Now, because the above statement holds true $\forall \epsilon$, we can say that...

$\implies \forall a, \forall \epsilon > 0,\exists \delta > 0$ s.t. $d(a, x) < \delta \implies d(f_i(a), f_i(x)) < \frac{\epsilon}{\sqrt{m}}$

$\implies |f_i(x) - f_i(a)| < \frac{\epsilon}{\sqrt{m}}$

$\implies (f_i(x) - f_i(a))^2 < (\frac{\epsilon}{\sqrt{m}})^2$

$\implies \sum_{i = 1}^{m}(f_i(x) - f_i(a))^2\ < m(\frac{\epsilon}{\sqrt{m}})^2 = \epsilon^2$

$\implies \sqrt{\sum_{i = 1}^{m}(f_i(x) - f_i(a))^2} < \epsilon$

$\implies ||f(x) - f(a)|| < \epsilon$

Also, does this proof only hold true when d is the stadard euclidean distance on $\mathbb{R}^n$ and $\mathbb{R}$. Why would other norms or metrics suffice? I've seen a few other posts online about this proof. However, I'm still unsure about a few things.

Answer 1

Your proof is correct - but yes, it is based on the Euclidean distance $d(a,b) = \lVert a - b \rVert_2$. Note that I write $\lVert -\rVert_2$ instead of $\lVert -\rVert$; the latter symbol will be used to denote an arbitrary norm. See here. Your proof only requires to know that for $y = (y_1,\ldots,y_m)$ $$\lvert y_i \rvert =\sqrt{y_i^2} \le \sqrt{\sum_{i=1}^m y_i^2} = \lVert y \rVert_2 \tag{1} ,$$ $$\lVert y \rVert_2 = \sqrt{\sum_{i=1}^m y_i^2} \le \sqrt{m \max_{i=1}^m y_i^2} = \sqrt m \sqrt{ \max_{i=1}^m y_i^2} = m \max_{i=1}^m\sqrt{y_i^2} = \sqrt m \max_{i=1}^m \lvert y_i \rvert \tag{2} .$$

The expression $$\lVert y \rVert_\infty = \max_{i=1}^m \lvert y_i \rvert$$ is known as the maximum norm on $\mathbb R^m$. From $(1)$ and $(2)$ we get $$\lVert y \rVert_\infty \le \lVert y \rVert_2 \le \sqrt m \lVert y \rVert_\infty \tag{3} .$$ There are many other norms on $\mathbb R^m$, e.g. the taxicab norm $\lVert y \rVert_1 = \sum_{i=1}^m \lvert y_i \rvert$.

Norms $\lVert - \rVert$ and $\lVert - \rVert'$ on a vector space $V$ are called equivalent if there exist $a, b >0$ such that $\lVert y \rVert \le a \lVert y \rVert'$ and $\lVert y \rVert' \le b \lVert y \rVert$ for all $y$. Clearly this is equivalent to the existence of $A, B > 0$ such that $A\lVert y \rVert \le \lVert y \rVert' \le B \lVert y \rVert$ for all $y$.

$(3)$ says therefore that the Euclidean norm and the maximum norm are equivalent.

It is easy to verify that two norms are equivalent if and only if they induce the same topology on $V$. A more interesting fact is that all norms on a finite-dimensional $V$ are equivalent.
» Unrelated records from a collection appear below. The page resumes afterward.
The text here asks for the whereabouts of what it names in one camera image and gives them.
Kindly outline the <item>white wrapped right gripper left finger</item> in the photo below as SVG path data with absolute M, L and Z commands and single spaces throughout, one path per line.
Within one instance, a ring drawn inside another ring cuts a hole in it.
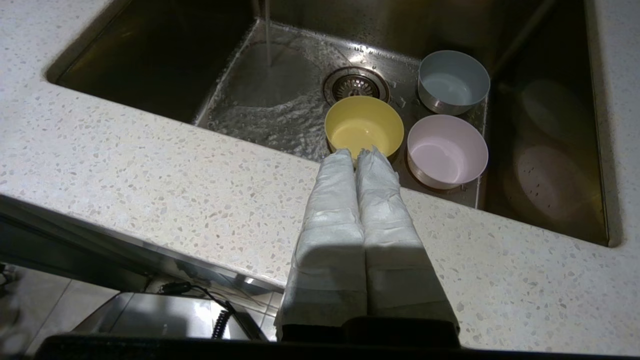
M 308 198 L 276 325 L 340 327 L 368 312 L 364 230 L 354 162 L 326 157 Z

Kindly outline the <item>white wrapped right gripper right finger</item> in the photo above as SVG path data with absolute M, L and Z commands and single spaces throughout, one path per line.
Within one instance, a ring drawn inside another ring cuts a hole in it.
M 377 148 L 359 153 L 356 188 L 370 314 L 457 321 L 402 199 L 399 176 Z

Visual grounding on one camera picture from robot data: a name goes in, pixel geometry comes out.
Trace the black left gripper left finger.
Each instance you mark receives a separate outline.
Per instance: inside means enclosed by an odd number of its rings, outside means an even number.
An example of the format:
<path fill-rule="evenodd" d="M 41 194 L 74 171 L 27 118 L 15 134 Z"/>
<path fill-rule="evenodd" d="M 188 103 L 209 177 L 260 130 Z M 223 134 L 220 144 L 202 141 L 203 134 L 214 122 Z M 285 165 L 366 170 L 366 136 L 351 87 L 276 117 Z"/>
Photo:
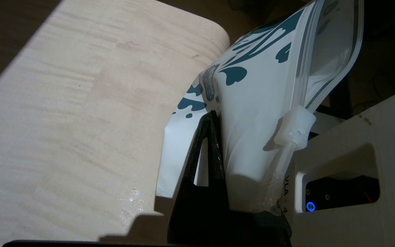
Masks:
<path fill-rule="evenodd" d="M 170 216 L 167 231 L 169 244 L 222 242 L 229 206 L 219 130 L 215 111 L 202 116 Z M 194 179 L 204 139 L 207 139 L 208 185 L 196 186 Z"/>

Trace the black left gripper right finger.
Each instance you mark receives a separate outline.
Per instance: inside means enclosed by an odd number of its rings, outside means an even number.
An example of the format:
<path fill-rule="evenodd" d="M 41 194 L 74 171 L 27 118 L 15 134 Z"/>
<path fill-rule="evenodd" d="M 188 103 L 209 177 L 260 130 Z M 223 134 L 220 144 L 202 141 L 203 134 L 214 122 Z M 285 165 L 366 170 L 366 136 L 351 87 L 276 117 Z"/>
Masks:
<path fill-rule="evenodd" d="M 286 217 L 260 213 L 234 212 L 234 242 L 247 245 L 291 245 L 292 229 Z"/>

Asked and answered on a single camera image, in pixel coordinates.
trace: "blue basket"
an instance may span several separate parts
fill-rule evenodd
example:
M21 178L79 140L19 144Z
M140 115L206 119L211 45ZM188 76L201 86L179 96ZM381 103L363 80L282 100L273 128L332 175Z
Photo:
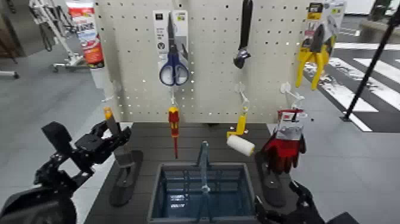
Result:
M197 163L160 164L148 222L257 223L246 164L202 163L202 151Z

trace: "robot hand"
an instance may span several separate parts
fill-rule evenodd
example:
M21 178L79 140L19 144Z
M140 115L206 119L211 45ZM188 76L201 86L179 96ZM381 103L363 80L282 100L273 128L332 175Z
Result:
M270 224L270 221L282 224L325 224L315 207L310 191L295 181L292 181L289 187L299 196L296 210L289 214L265 210L260 198L256 197L255 212L257 220L263 224Z
M76 224L76 210L71 201L73 193L94 174L92 166L103 163L115 149L126 144L131 135L127 127L104 138L107 129L106 122L98 123L75 142L76 149L73 149L72 138L62 124L52 122L44 126L42 130L57 152L36 171L34 183L38 187L7 199L0 212L0 224ZM69 158L80 169L73 177L58 170Z

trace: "yellow handle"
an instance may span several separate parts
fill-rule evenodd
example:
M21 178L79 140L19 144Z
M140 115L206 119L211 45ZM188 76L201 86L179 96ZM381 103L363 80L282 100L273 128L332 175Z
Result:
M301 86L301 82L303 81L303 71L305 63L307 63L309 57L312 53L305 53L304 57L300 60L299 67L297 68L297 79L296 79L296 87Z
M247 119L247 114L240 115L239 120L237 121L236 131L226 132L226 138L229 138L230 135L243 135L243 133L245 133L245 128L246 128L246 119Z
M314 78L311 82L311 90L316 90L318 86L318 82L320 81L320 76L322 74L322 70L324 69L324 62L322 54L316 53L315 60L317 61L317 71L315 72Z

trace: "screwdriver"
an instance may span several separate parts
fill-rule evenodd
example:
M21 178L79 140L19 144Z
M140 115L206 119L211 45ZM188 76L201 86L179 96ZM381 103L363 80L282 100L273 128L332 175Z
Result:
M175 158L178 158L179 109L177 107L170 107L168 109L168 122L171 126L171 136L174 139Z

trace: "white pegboard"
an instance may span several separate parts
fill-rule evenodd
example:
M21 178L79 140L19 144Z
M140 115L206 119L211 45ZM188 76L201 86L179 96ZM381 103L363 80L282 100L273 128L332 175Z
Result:
M242 0L97 1L95 12L110 81L105 88L124 122L166 122L169 88L158 78L153 10L188 10L190 80L176 93L183 122L236 123L242 99L235 85L246 85L249 123L272 123L294 86L296 53L309 0L254 0L248 51L240 70L233 64L240 38Z

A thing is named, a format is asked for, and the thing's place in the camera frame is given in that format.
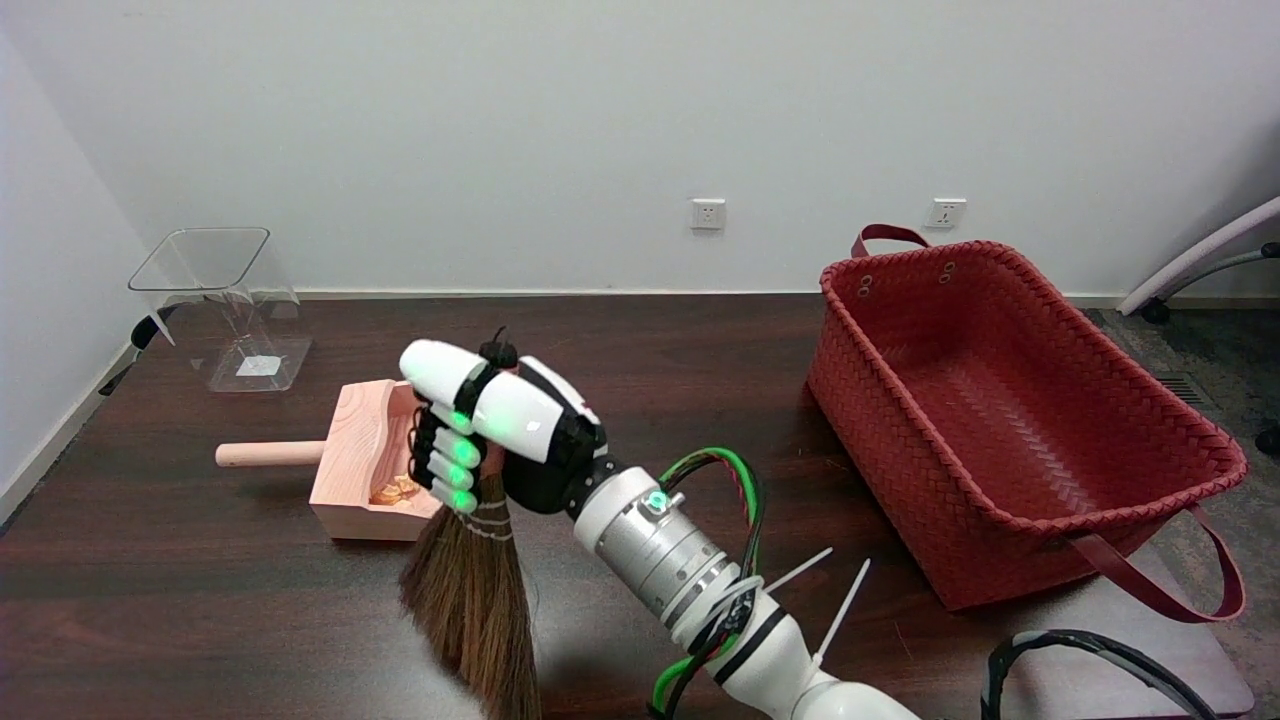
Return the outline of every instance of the clear acrylic box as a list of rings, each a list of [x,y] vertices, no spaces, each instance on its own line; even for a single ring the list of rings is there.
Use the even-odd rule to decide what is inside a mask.
[[[265,228],[180,229],[129,278],[212,392],[288,389],[311,347],[270,237]]]

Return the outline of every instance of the white robot arm segment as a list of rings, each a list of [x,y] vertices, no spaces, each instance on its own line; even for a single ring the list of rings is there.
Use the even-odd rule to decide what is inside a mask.
[[[705,665],[731,697],[774,720],[919,720],[884,693],[819,670],[796,620],[680,511],[682,496],[668,498],[644,469],[608,454],[595,414],[549,368],[524,357],[518,375],[500,373],[460,347],[416,341],[401,372],[453,429],[466,434],[470,424],[524,457],[507,459],[507,495],[539,512],[568,512],[576,539],[682,648],[724,621],[727,600],[754,593],[737,642]]]

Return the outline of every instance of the wall outlet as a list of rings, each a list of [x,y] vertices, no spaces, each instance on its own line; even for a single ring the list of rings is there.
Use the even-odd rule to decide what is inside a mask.
[[[724,199],[723,197],[694,197],[689,201],[692,208],[692,217],[689,227],[695,231],[722,231],[724,229]]]
[[[925,220],[924,227],[927,228],[954,228],[960,224],[960,218],[964,217],[964,209],[968,202],[963,197],[934,197],[933,209],[929,211],[929,219]]]

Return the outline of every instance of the pink wooden dustpan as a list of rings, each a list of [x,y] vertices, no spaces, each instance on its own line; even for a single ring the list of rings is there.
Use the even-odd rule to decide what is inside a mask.
[[[214,457],[223,468],[319,464],[311,510],[330,538],[412,542],[440,507],[426,489],[397,482],[408,471],[417,407],[406,382],[343,386],[328,439],[220,445]]]

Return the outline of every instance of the white robot fingertip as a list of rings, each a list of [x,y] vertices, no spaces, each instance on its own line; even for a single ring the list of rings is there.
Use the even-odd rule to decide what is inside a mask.
[[[401,354],[401,375],[422,397],[449,407],[462,383],[484,365],[475,352],[438,340],[415,340]]]

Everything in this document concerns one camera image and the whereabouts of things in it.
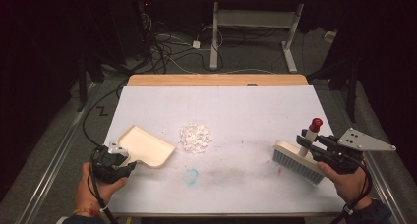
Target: shredded paper
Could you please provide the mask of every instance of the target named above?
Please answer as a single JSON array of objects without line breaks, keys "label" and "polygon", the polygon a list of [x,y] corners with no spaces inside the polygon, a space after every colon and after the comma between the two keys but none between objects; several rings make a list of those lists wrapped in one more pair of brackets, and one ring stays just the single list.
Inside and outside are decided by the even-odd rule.
[{"label": "shredded paper", "polygon": [[211,141],[209,129],[201,124],[189,124],[182,127],[180,136],[184,149],[193,154],[205,152]]}]

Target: hand
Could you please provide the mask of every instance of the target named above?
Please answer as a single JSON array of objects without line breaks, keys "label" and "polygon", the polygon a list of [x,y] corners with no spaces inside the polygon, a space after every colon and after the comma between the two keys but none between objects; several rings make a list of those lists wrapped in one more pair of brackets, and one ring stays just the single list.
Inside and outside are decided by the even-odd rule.
[{"label": "hand", "polygon": [[[358,168],[353,174],[340,175],[334,171],[330,166],[324,162],[318,162],[317,165],[328,176],[336,187],[337,194],[346,202],[350,203],[361,195],[362,189],[365,183],[365,172]],[[354,211],[363,209],[372,203],[370,196],[362,198],[356,206],[353,207]]]},{"label": "hand", "polygon": [[[76,191],[76,208],[77,209],[92,209],[95,211],[100,210],[98,200],[89,191],[87,182],[93,190],[91,178],[89,178],[89,162],[83,164],[83,176],[78,183]],[[102,184],[97,181],[97,188],[101,198],[107,205],[110,202],[112,195],[126,185],[128,178],[124,177],[119,179],[113,184]],[[78,212],[77,215],[91,216],[88,212]]]}]

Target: blue sleeve
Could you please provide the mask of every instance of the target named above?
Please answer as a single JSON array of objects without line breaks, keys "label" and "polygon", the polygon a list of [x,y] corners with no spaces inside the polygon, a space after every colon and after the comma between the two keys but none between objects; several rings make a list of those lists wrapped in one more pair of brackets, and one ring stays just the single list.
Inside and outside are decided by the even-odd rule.
[{"label": "blue sleeve", "polygon": [[84,217],[79,215],[72,215],[65,219],[62,224],[105,224],[103,219],[98,217]]},{"label": "blue sleeve", "polygon": [[347,224],[388,224],[392,213],[379,200],[373,199],[368,207],[353,212],[346,218]]}]

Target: cream dustpan
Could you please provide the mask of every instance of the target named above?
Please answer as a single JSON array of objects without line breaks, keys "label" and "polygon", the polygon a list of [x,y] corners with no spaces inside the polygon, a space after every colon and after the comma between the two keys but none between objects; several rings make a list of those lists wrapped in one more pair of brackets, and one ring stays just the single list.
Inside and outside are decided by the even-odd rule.
[{"label": "cream dustpan", "polygon": [[149,167],[160,167],[174,151],[175,146],[132,126],[118,140],[118,145],[128,150],[129,157],[120,165],[143,162]]}]

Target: dark background
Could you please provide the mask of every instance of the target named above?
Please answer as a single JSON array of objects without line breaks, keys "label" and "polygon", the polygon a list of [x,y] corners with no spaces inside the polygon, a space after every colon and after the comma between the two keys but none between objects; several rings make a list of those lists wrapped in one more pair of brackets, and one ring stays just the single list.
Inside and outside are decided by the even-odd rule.
[{"label": "dark background", "polygon": [[[88,10],[83,0],[0,0],[0,118],[2,162],[7,166],[1,179],[0,198],[12,186],[50,120],[71,97],[69,89],[78,77],[82,51],[94,49],[123,64],[128,50],[120,42],[114,23],[118,17],[111,12],[110,3],[93,1]],[[210,2],[149,3],[149,12],[156,19],[164,19],[173,28],[184,31],[197,33],[201,24],[211,19]],[[304,8],[299,26],[304,32],[317,27],[338,29],[323,68],[354,56],[352,63],[358,65],[359,80],[370,103],[414,180],[415,4],[416,0],[381,0],[357,2],[346,8],[341,4],[310,3]],[[189,9],[196,5],[201,9]],[[276,7],[244,5],[253,9]],[[138,31],[133,38],[139,37]],[[341,66],[324,78],[347,78],[348,67]]]}]

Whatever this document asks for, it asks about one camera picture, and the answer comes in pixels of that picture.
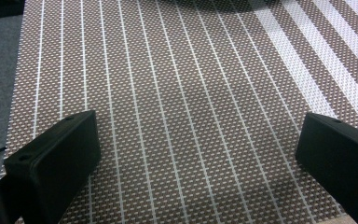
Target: woven fabric
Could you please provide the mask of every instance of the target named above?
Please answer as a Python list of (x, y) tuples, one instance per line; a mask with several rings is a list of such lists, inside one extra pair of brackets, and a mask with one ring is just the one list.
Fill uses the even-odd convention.
[(61, 223), (341, 217), (295, 150), (308, 111), (358, 128), (358, 0), (27, 1), (6, 157), (90, 109)]

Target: placemat
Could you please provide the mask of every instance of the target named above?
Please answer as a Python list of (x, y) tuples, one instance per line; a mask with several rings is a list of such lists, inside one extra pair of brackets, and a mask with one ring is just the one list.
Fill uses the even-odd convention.
[(91, 109), (62, 223), (341, 217), (294, 155), (308, 111), (358, 128), (358, 0), (28, 0), (6, 157)]

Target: brown fabric
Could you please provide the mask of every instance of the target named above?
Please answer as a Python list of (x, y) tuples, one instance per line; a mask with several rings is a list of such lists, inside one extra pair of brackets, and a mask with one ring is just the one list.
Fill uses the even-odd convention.
[[(358, 91), (331, 74), (286, 4), (358, 87), (358, 58), (309, 1), (27, 1), (7, 156), (94, 109), (102, 160), (62, 223), (343, 216), (295, 150), (307, 111), (358, 128)], [(358, 35), (355, 9), (332, 5)]]

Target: textured mat
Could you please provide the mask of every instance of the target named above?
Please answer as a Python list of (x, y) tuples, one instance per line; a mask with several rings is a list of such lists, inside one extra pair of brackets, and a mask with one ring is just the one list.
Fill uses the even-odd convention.
[(308, 111), (358, 128), (358, 0), (27, 1), (6, 156), (89, 109), (62, 223), (341, 217), (294, 154)]

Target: striped fabric
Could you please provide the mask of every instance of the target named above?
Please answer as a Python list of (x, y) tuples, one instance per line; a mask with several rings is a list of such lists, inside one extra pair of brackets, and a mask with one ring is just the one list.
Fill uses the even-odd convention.
[(308, 111), (358, 128), (358, 0), (27, 1), (6, 157), (90, 109), (62, 223), (341, 217), (294, 155)]
See Equivalence of Norms on Finite-Dimensional Spaces: Proof.

In many special cases one can verify the equivalence of norms by simple individual proofs; see $(1)$ and $(2)$ above. As an easy exercise we can prove that $\lVert - \rVert_\infty$ and $\lVert - \rVert_1$ are equivalent: $$\lVert y \rVert_\infty = \max_{i=1}^m \lvert y_i \rvert \le \sum_{i=1}^m \lvert y_i \rvert = \lVert y \rVert_1 \le m \max_{i=1}^m \lvert y_i \rvert = m \lVert y \rVert_\infty . \tag{4}$$

Thus your result is true for any norm on $\mathbb R^m$, but the general proof requires to know that all norms are equivalent.

Anyway, your original proof can easily be adapted to work for $\lVert - \rVert_1$ and $\lVert - \rVert_\infty$.